Metaphor, despite the spurious claims of Freshman English, is not comparing two things. It is explicating the behavior of one thing in order to explicate the behavior of another. It is an attempt to summon forth the light of recognition by describing the familiar, and then to shift that glow to illuminate that which needs accounting. It is with that in mind that I move to Chapter 23.
Creating art is honking a car horn. It is used to communicate many things, based on the context, and the person performing the act. It is an attempt to draw attention to a wrong. To express disgust. To cry out in anguish. Sometimes it is a celebration, or an attempt to call forth recognition in the familiar. It’s primary function though, the one thing it always does, is to say “Here I am. I am here.”
So Kelly Bundy and Bodhi have cancer. That blows. Living with a disease like that is frustrating, terrifying, depressing, and hopefully enriching is some ways. But it’s not brave.

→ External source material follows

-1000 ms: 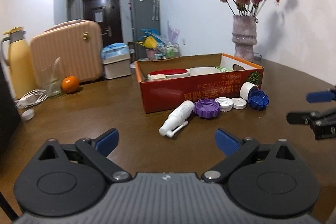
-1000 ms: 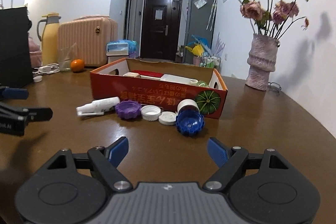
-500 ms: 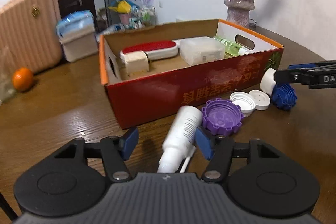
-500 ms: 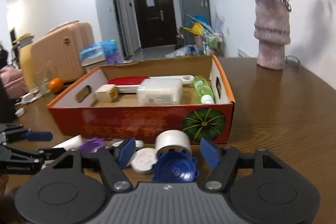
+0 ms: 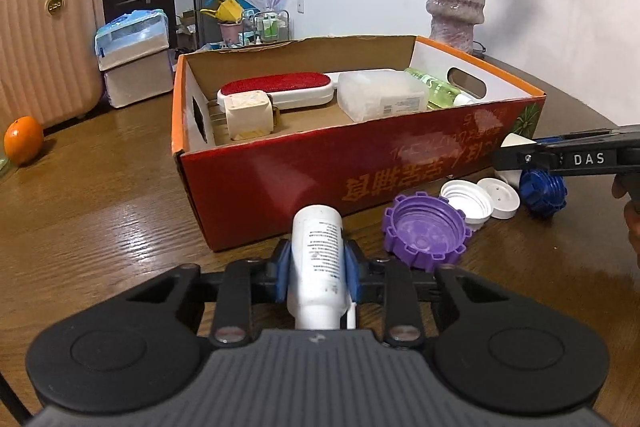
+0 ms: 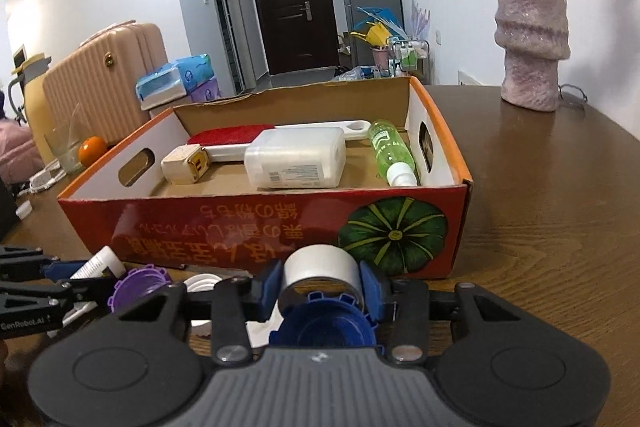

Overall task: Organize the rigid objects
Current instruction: 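Close the left gripper on the white tube while the right gripper closes on the tape roll, then carry the tube and tape roll into the cardboard box and open both grippers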

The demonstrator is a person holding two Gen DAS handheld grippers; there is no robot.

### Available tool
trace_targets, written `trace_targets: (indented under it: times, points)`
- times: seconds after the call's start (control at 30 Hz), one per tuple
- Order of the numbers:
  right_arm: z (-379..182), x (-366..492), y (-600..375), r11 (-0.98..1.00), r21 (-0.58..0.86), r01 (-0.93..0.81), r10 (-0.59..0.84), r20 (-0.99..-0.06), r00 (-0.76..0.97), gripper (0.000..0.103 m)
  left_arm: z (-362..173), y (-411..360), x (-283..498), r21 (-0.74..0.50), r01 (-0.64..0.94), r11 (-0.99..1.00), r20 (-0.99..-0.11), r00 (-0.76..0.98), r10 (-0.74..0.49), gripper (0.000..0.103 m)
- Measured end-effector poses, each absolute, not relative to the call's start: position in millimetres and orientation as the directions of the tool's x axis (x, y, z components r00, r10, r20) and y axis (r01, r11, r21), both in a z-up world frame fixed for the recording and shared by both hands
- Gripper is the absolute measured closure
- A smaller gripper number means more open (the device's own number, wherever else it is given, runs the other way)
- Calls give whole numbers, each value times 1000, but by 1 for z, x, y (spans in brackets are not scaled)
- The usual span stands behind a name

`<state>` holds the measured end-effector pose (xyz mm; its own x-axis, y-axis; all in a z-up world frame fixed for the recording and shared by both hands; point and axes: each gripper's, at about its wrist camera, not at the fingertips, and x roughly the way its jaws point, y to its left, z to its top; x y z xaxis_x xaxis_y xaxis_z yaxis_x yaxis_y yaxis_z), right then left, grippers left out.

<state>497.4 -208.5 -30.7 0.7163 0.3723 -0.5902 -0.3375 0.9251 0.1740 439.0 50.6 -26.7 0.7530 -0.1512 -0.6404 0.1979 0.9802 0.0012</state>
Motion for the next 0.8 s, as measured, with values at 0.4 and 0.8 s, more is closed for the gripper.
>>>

I say this without any hostility towards Kelly or James Dalton. Both of them are having a hard time right now, and it’s the same hard time as thousands of people who never starred in an episode of M*A*S*H as Private Gary Sturgis. I’m just saying, as someone who knows, that brave has nothing to do with anything.
I was 22 when I was diagnosed with the disease that will probably eventually kill me. It is through first hand experience, and lots of talk with other people in similar situations that I can tell you that what keeps you going is not bravery, but a combination of hope, fear and determination that would not inaccurately be described as desperation. We are not bravely fighting to live, we are desperately trying not to die.
It’s important to understand the difference between desperation and despair. Yes, same latin root, but the meaning of desperation has shifted from meaning a loss of hope to the clinging to of hope. Desperation is the source of a great deal of accomplishment. If necessity is the mother of invention, desperation is the midwife. It is desperation that causes someone to try eating the chunks in spoiled milk and eventually create yogurt. It is not bravery that keeps the ill from breaking down into sobs, or answering the question of “how are you feeling” with the honest answer of “terrified and angry”, but a desperate need to not give into despair. The reason is simple, if you despair, you’re miserable, and you’re still dying. It’s much much worse.
I don’t believe in the Free Market. I’m not saying I’m against it, or feel that it is flawed, I honestly don’t believe that it exists. Or that it can exist for that matter. A Free Market is
an economic market operating by free competition
And the issue here is that it is impossible to establish or maintain such a thing. An unregulated market will begin to favor certain competitors, who will then derive greater and greater wealth from the market, which will be used in turn to start controlling elements of the market, by buying out competition, advertising more effectively, and undercutting costs. TADA! We now have a market in which competition is not free! It is regulated by those with access to money and influence! In no time at all, the market shifts from a land of consumer choice where quality and value are the primary determinants for success to a stratified market wherein consumers choice is consciously limited and directed by an oligarchy of economic powers. This is the inevitable result of a market without any oversight. The businesses involved are free, the consumer is not.
Conversely, an attempt can be made to keep the consumer free, able to make choices freely based on informed decisions and outlets that are reasonably accessible. These attempts are made by regulation of the market, through anti-trust laws, truth in advertising standards, and labeling and consumer education requirements. Of course, that produces what is generally understood as the opposite of a Free Market.
However, as established, this perceived dichotomy is inaccurate. Neither market is free in the way a Free Market is intended to be in the abstract. However, the Regulated Market favors the consumer, while ensuring that a healthy sustainable business is able to establish itself without fear of being quashed out of the gate as a potential competitor. Clearly, only in the Regulated Market are the ideals and outcomes behind the idea of a Free Market achievable.
The Free Market is a myth, a Platonic Ideal to which we will eternally fall short. However, rather than live in ignorance, while pretending this isn’t true, we can make useful, reasonable laws and regulations to preserve the intentions of a Free Market in a world that falls tragically short of sustaining one.